Nothing but the lines below from the one holding "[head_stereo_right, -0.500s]" up to and including the one holding "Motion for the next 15" should be copied, exactly and without pictures.

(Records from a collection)
------------------------------------------------------------
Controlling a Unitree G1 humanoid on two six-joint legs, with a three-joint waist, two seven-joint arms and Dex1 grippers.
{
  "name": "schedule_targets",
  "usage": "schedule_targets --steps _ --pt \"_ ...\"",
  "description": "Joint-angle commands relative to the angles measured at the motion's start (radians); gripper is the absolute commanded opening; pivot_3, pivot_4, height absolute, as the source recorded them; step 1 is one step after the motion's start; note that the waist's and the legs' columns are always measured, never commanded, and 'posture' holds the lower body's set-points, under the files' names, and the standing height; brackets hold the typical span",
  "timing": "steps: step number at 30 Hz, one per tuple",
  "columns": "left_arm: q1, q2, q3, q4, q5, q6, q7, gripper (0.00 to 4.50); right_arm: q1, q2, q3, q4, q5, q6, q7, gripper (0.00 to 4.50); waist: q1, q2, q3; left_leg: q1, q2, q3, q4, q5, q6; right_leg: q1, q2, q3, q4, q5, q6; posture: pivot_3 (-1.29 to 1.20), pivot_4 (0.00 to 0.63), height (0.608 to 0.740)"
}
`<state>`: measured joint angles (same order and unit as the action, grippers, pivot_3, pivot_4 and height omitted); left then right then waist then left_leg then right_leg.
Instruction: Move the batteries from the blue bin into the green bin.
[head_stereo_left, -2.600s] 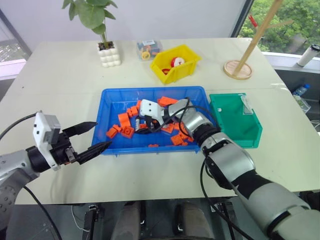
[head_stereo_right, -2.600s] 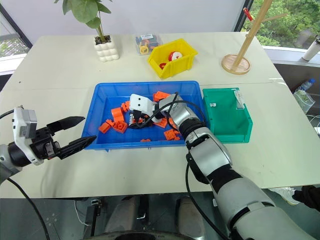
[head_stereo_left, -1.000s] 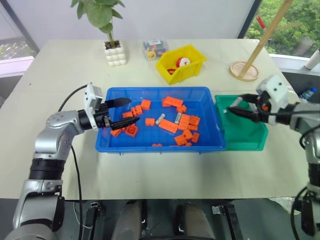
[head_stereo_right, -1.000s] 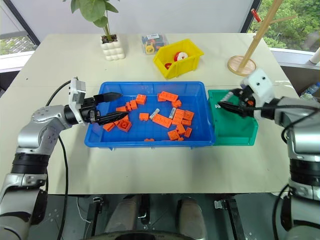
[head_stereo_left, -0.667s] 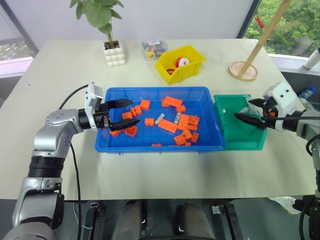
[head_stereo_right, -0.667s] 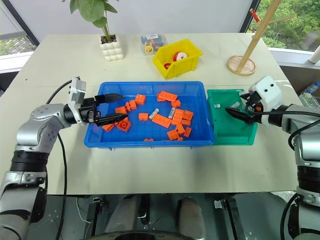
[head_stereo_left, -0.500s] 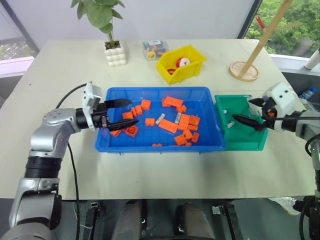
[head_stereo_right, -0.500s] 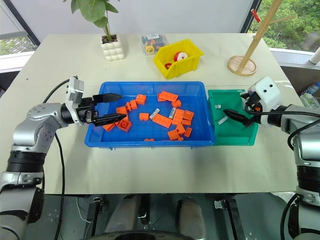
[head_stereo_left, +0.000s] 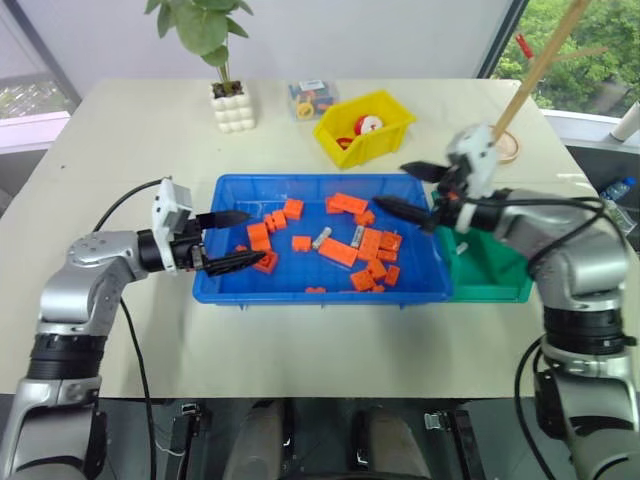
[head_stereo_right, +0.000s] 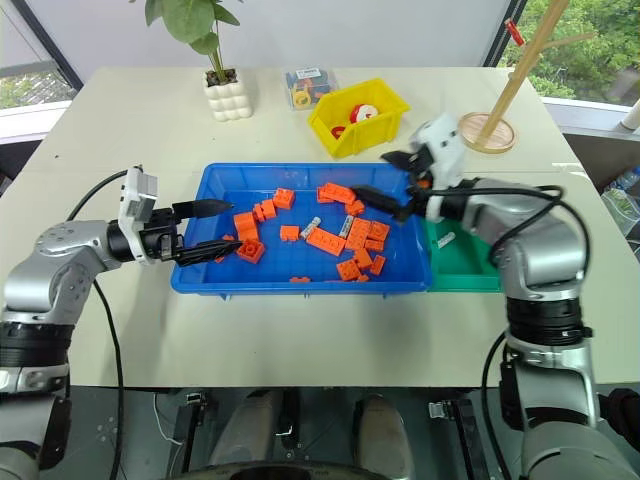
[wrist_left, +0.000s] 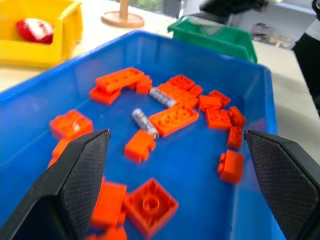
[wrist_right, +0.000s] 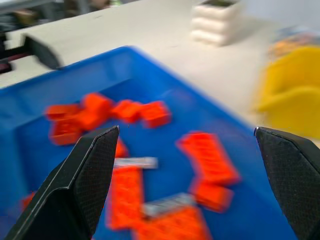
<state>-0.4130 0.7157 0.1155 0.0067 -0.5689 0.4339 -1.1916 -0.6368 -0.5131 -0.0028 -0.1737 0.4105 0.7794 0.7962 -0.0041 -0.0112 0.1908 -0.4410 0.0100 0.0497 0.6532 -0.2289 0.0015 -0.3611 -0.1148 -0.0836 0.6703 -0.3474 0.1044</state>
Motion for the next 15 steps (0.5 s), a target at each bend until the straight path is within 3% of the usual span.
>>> schedule_targets --steps 1,15 --pt "0.020 0.020 0.047 -0.069 -0.026 0.014 0.024 4.50 -0.012 0.055 0.083 0.011 -0.008 -0.043 0.007 4.45 -0.006 0.000 0.000 0.000 0.000 0.000 0.000 0.000 0.000 0.000 0.000 0.000 0.000 0.000 0.000 0.00 0.150 0.739" --pt "0.149 0.018 0.109 -0.204 -0.067 0.045 0.112 4.50 -0.100 0.163 0.231 0.308 -0.107 -0.148 0.043 4.45 -0.009 0.000 0.000 0.000 0.000 0.000 0.000 0.000 0.000 -0.001 0.000 0.000 0.001 0.000 0.000 0.00 0.150 0.739"
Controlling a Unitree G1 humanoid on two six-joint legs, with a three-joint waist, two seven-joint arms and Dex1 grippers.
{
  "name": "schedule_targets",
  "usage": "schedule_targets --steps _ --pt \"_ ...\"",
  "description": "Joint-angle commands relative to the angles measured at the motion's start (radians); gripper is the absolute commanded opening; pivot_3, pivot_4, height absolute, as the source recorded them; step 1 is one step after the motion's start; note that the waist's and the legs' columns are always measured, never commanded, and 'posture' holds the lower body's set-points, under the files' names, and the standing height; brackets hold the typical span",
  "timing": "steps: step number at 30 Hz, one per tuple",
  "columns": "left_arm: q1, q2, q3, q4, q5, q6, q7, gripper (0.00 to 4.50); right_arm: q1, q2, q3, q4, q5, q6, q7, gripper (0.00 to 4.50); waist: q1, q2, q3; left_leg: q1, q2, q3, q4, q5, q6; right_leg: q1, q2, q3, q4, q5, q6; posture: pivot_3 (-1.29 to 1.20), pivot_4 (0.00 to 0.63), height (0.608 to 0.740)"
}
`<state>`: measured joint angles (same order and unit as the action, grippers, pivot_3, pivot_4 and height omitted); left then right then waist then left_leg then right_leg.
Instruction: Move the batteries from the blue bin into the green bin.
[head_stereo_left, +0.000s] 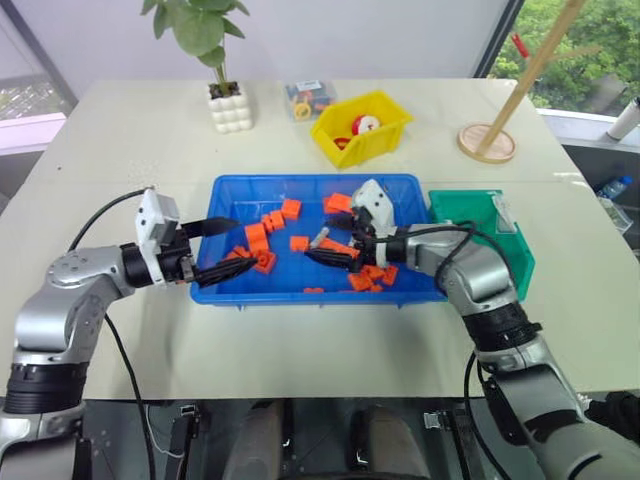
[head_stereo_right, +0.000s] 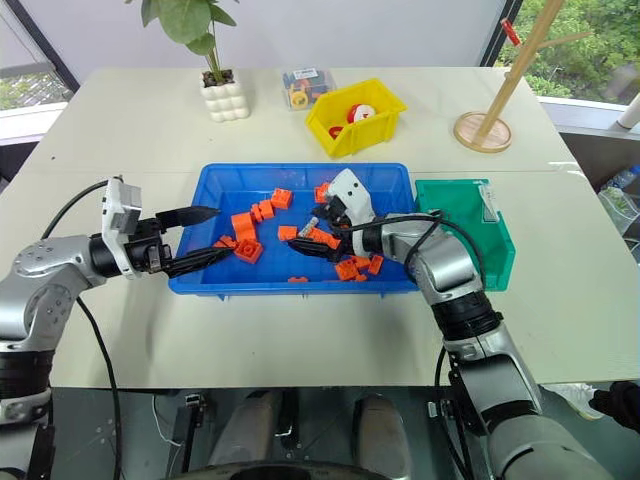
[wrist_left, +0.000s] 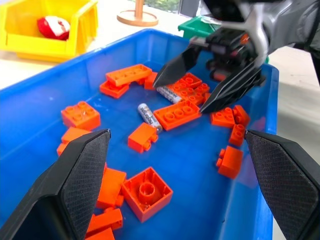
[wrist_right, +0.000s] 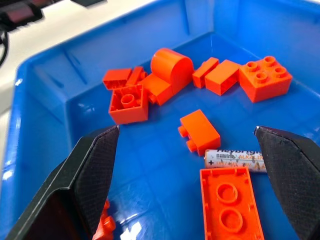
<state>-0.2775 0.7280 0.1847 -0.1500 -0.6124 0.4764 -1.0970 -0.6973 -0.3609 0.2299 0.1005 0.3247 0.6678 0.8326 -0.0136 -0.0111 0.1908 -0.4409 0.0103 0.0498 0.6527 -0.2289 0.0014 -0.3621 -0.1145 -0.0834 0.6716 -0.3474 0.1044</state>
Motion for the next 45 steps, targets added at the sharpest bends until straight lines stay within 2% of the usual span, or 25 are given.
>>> schedule_targets --steps 1,27,30,31,32,34,45 --pt "0.019 0.006 0.043 -0.051 -0.027 0.002 0.022 4.50 -0.047 0.014 -0.001 0.049 -0.028 -0.042 0.005 4.45 0.001 0.000 0.000 0.000 0.000 0.000 0.000 0.000 0.000 0.000 0.000 0.000 0.000 0.000 0.000 0.00 0.150 0.739" --pt "0.064 -0.015 0.058 -0.092 -0.026 -0.020 0.094 4.50 -0.179 0.106 0.030 0.437 -0.239 -0.268 -0.013 4.45 -0.002 0.000 0.000 0.000 0.000 0.000 0.000 0.000 0.000 -0.001 0.000 0.000 0.001 0.000 0.000 0.00 0.150 0.739" --pt "0.063 -0.018 0.057 -0.092 -0.026 -0.023 0.101 4.50 -0.183 0.106 0.041 0.442 -0.254 -0.276 0.002 3.65 -0.002 0.000 0.000 0.000 0.000 0.000 0.000 0.000 0.000 -0.001 0.000 0.000 0.001 0.000 0.000 0.00 0.150 0.739" --pt "0.062 -0.019 0.057 -0.092 -0.026 -0.025 0.104 4.50 -0.184 0.104 0.045 0.442 -0.260 -0.278 0.008 3.29 -0.002 0.000 0.000 0.000 0.000 0.000 0.000 0.000 0.000 -0.001 0.000 0.000 0.001 0.000 0.000 0.00 0.150 0.739" --pt "0.061 -0.020 0.058 -0.091 -0.025 -0.026 0.106 4.50 -0.185 0.103 0.049 0.441 -0.267 -0.282 0.012 2.65 -0.003 0.000 0.000 0.000 0.000 0.000 0.000 0.000 0.000 -0.001 0.000 0.000 0.001 0.000 0.000 0.00 0.150 0.739" --pt "0.061 -0.023 0.059 -0.090 -0.025 -0.029 0.108 4.50 -0.187 0.102 0.055 0.439 -0.281 -0.286 0.019 2.03 -0.003 0.000 0.000 0.000 0.000 0.000 0.000 0.000 0.000 -0.001 0.000 0.000 0.001 0.000 0.000 0.00 0.150 0.739" --pt "0.059 -0.030 0.059 -0.086 -0.024 -0.043 0.120 4.50 -0.219 0.115 0.027 0.392 -0.295 -0.273 0.025 2.03 -0.003 0.000 0.000 0.000 0.000 0.000 0.000 0.000 0.000 -0.001 0.000 0.000 0.001 0.000 0.000 0.00 0.150 0.739"
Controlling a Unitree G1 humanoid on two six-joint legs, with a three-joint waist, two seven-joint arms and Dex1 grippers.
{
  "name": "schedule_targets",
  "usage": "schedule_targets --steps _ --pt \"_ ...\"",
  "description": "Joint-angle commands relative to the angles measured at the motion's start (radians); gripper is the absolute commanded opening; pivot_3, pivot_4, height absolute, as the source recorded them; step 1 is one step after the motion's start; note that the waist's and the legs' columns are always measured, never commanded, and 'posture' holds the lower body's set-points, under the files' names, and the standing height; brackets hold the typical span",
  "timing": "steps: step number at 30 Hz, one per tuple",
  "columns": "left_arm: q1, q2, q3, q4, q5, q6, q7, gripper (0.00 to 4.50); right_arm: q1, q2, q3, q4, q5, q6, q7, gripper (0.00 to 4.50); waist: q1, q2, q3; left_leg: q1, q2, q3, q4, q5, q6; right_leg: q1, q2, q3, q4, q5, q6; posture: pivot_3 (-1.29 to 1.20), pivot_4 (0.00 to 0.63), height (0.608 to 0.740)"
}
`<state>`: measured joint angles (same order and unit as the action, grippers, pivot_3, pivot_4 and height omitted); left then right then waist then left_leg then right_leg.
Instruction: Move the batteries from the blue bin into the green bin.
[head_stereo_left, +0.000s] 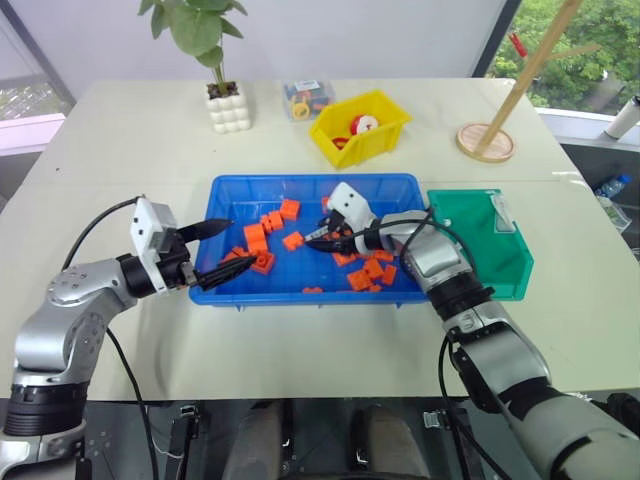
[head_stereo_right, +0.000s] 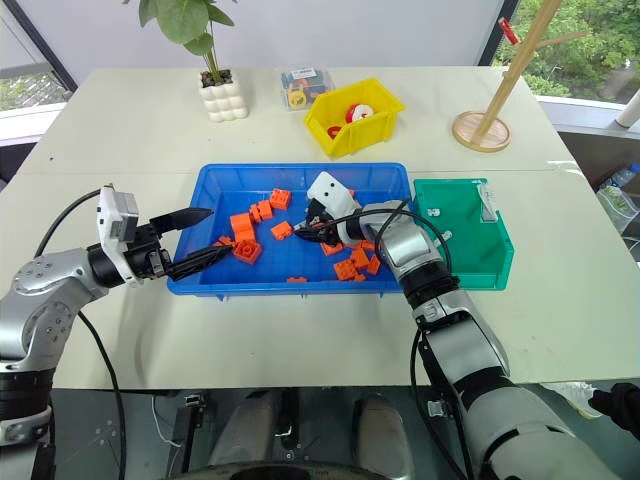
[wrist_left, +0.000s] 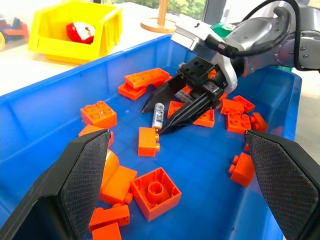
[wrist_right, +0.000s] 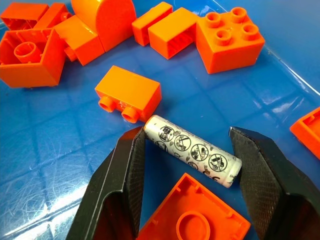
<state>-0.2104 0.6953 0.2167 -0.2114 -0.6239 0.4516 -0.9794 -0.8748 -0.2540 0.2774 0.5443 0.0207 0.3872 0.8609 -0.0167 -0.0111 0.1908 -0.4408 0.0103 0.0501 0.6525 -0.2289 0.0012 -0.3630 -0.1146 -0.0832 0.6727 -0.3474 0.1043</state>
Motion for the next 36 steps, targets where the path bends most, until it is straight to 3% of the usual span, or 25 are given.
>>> schedule_targets --steps 1,8,14,19,25,36 --pt "-0.008 0.002 0.027 -0.023 -0.013 -0.019 0.002 4.50 -0.051 0.007 -0.032 -0.064 0.018 0.018 -0.004 2.03 0.000 0.000 0.000 0.000 0.000 0.000 0.000 0.000 0.000 0.000 0.000 0.000 0.000 0.000 0.000 0.00 0.150 0.739" --pt "-0.051 0.001 0.007 -0.011 -0.040 -0.003 -0.033 4.50 -0.130 -0.069 -0.118 -0.175 0.064 0.107 0.010 2.03 0.006 0.000 0.000 0.000 0.000 0.000 0.000 0.000 0.000 -0.001 0.000 0.000 0.000 0.000 0.000 0.00 0.150 0.739" --pt "-0.207 -0.031 -0.066 0.110 -0.004 -0.041 -0.093 4.50 -0.147 -0.236 -0.200 -0.286 0.086 0.188 0.019 2.03 0.009 0.000 0.000 -0.001 -0.001 0.000 0.000 0.000 0.000 0.000 -0.001 0.000 0.000 0.000 0.000 0.00 0.150 0.739" --pt "-0.358 -0.094 -0.146 0.251 0.029 -0.082 -0.176 4.50 -0.045 -0.426 -0.279 -0.422 0.097 0.282 0.018 2.03 0.012 0.000 0.000 -0.001 -0.001 0.001 0.000 0.000 0.000 0.000 -0.001 0.000 0.000 0.000 0.000 0.00 0.150 0.739" --pt "-0.468 -0.148 -0.208 0.395 0.065 -0.122 -0.273 4.50 0.122 -0.559 -0.416 -0.617 0.146 0.436 -0.027 2.03 0.004 0.000 0.000 -0.001 0.000 0.004 -0.001 0.000 0.000 -0.002 -0.001 0.000 0.000 0.000 0.000 0.00 0.150 0.739" --pt "-0.594 -0.217 -0.247 0.583 0.131 -0.190 -0.387 4.50 0.413 -0.631 -0.595 -0.904 0.254 0.666 -0.093 2.03 0.011 0.000 0.000 -0.001 -0.001 0.003 0.000 0.000 0.001 0.000 -0.001 0.000 -0.001 0.000 0.000 0.00 0.150 0.739"
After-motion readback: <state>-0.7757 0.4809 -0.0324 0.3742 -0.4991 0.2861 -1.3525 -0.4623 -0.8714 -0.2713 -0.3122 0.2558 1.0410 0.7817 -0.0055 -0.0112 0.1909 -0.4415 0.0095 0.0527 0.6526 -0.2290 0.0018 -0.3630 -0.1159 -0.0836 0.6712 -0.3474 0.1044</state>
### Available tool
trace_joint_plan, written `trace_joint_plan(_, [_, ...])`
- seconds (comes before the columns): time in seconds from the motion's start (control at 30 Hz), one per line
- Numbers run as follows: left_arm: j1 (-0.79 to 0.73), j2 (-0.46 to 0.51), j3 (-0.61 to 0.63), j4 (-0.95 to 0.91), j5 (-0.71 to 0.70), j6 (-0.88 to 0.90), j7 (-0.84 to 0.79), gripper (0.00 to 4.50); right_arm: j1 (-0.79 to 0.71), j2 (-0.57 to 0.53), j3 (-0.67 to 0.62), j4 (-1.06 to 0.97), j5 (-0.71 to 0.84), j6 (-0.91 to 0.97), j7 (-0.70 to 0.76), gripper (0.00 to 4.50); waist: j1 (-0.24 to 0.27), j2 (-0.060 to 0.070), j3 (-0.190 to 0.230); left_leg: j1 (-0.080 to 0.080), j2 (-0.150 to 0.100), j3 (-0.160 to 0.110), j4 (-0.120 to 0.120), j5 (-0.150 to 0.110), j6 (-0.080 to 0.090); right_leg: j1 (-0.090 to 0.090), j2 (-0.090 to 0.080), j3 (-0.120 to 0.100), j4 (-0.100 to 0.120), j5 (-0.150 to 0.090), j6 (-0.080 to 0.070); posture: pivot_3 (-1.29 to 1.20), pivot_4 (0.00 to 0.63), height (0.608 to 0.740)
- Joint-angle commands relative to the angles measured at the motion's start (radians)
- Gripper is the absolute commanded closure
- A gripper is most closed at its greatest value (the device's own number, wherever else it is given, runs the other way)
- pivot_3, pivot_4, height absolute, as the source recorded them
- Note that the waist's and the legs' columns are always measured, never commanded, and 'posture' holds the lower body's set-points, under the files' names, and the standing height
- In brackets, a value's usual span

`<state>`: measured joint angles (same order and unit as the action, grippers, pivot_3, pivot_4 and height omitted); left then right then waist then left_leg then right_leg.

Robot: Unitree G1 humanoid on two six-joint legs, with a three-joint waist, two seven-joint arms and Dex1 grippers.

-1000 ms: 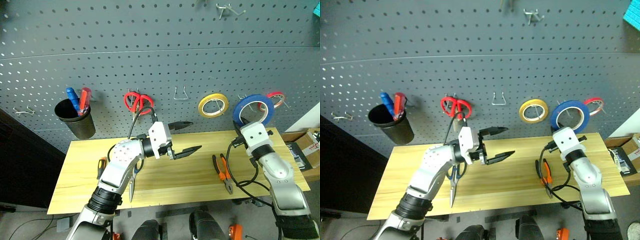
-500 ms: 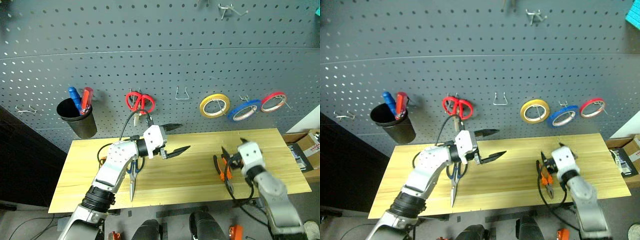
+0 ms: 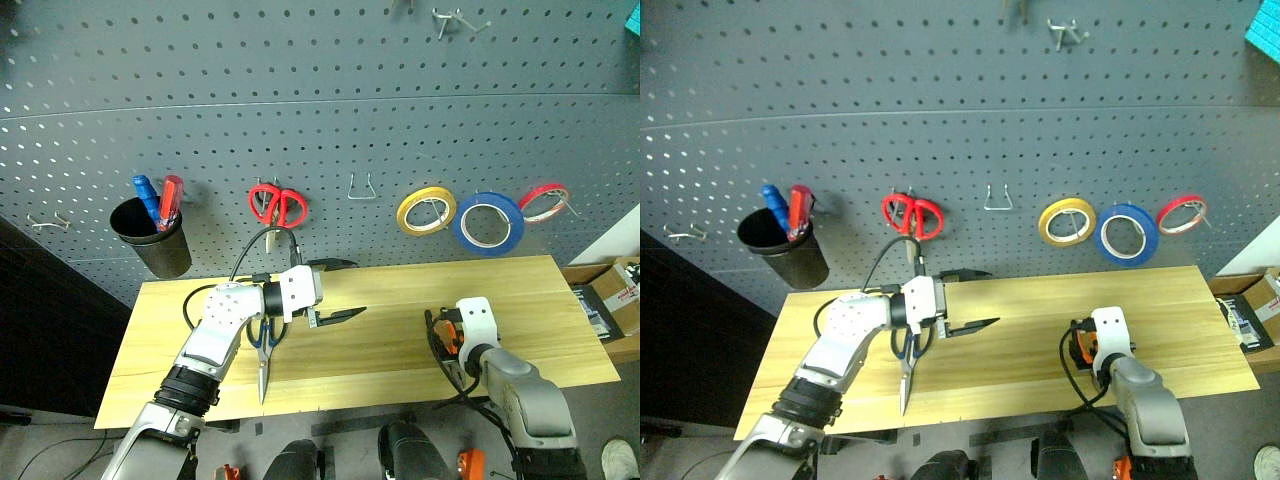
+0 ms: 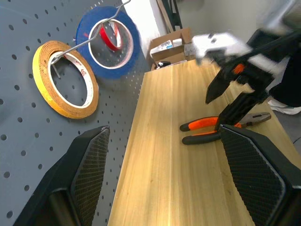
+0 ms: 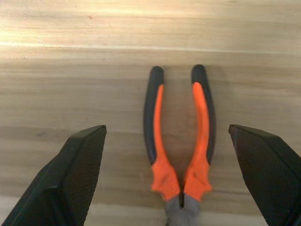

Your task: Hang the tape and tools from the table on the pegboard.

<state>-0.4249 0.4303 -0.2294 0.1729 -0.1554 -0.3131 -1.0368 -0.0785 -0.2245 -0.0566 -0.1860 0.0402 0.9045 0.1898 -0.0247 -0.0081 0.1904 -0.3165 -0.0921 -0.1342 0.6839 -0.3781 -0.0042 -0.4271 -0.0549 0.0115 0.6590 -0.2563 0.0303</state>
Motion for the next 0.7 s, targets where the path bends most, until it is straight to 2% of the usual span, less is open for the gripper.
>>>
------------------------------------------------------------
=== RESPONSE TO THE EXERCISE ===
[head_stereo_right, -0.500s] 
[head_stereo_left, +0.000s] 
[head_stereo_right, +0.000s] 
[wrist_left, +0.000s] 
[wrist_right, +0.000s] 
<state>-0.4130 0.7157 0.1155 0.0067 -0.5689 0.4339 -1.1916 -0.6368 -0.5131 -0.0028 -0.1737 0.4105 0.7794 0.7962 -0.0041 -0.0112 0.1908 -0.4410 0.0100 0.0497 0.6532 -0.2289 0.0015 -0.3611 -0.1148 -0.0836 0.6703 -0.3474 0.1044</state>
Motion for the next 15 steps (0.5 s), a target at each bend until the straight path is within 3% of the usual span.

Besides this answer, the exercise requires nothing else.